Unlocking new mechanisms for future ALS therapies: early interventions with cholinergic antagonists reduce neuromuscular decline

Reynaldo Popoli, Tyler L. Wells, and Turgay Akay

Published: 2025 Oct 15 Journal of Neurophysiology Volume 134, Issue 4

Link: https://doi.org/10.1152/jn.00306.2025

Abstract: Amyotrophic lateral sclerosis (ALS) is a neurodegenerative condition characterized by motor neuron loss, leading to muscle paralysis and death. C-boutons have been shown to be part of the compensatory mechanism behind delayed symptom onset, and are most active during vigorous exercises, like swimming. When mutant mice with silenced C-boutons perform this exercise, disease progression and behavioral performance drastically improve.

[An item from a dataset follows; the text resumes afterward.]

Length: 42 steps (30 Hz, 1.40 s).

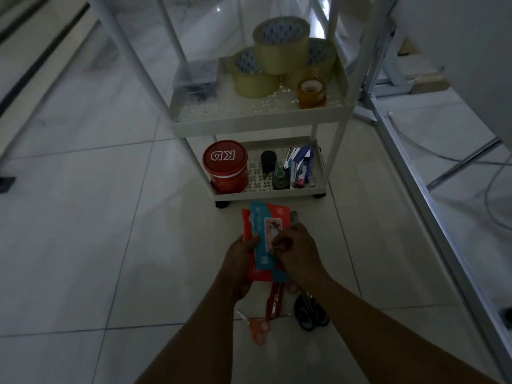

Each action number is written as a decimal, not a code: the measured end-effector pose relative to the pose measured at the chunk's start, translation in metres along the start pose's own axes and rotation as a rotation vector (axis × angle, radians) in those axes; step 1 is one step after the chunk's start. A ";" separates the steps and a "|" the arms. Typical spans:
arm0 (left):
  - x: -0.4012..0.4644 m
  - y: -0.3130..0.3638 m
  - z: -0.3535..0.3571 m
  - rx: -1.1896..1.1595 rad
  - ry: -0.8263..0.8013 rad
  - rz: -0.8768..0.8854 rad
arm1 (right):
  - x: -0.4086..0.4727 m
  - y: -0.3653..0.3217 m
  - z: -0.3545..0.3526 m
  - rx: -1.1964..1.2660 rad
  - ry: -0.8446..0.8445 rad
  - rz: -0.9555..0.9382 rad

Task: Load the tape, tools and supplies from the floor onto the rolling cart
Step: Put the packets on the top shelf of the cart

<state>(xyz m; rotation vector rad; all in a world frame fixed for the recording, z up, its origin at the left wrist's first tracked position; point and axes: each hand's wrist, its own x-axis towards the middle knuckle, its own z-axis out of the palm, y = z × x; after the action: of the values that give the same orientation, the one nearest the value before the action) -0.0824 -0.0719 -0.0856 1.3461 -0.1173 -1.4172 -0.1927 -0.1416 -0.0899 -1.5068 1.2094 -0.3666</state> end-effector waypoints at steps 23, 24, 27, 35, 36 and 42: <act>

Genetic manipulation of C-boutons in human patients remains limited, therefore, we sought to manipulate these synapses using cholinergic antagonists in the presence and absence of exercise in a mouse model of ALS. We demonstrate that atropine and methoctramine administration yield significant improvements in human endpoints, weight maintenance, treadmill performance, and grip strength. Most remarkably, muscle innervation was greatly enhanced at humane endpoints compared with controls, suggesting these drugs provide a protective effect against loss of motor control. We found that methoctramine provided greater benefits in the absence of exercise, hinting at the presence of novel cholinergic mechanisms that can be manipulated to preserve motor function. Moreover, we provide evidence that these results are independent of C-boutons, and that methoctramine does not appear to cross the blood-brain barrier (BBB). Our results reveal pharmacological mechanisms by which muscle denervation can be reduced, thereby decreasing the rate of disease progression. We have uncovered a promising avenue for improving ALS symptoms by pharmacologically manipulating cholinergic transmission. This mechanism presents as a possible therapy translatable to the clinical setting, which has the potential to prevent the loss of motor control in patients with ALS.NEW & NOTEWORTHY This study shows that blocking M2 receptors with methoctramine improves motor function and muscle innervation in an amyotrophic lateral sclerosis (ALS) mouse model, particularly in the absence of exercise. Further evaluation suggests that some of these beneficial effects are related to a peripheral mechanism. These findings highlight a potential new therapeutic approach for ALS that targets cholinergic signaling.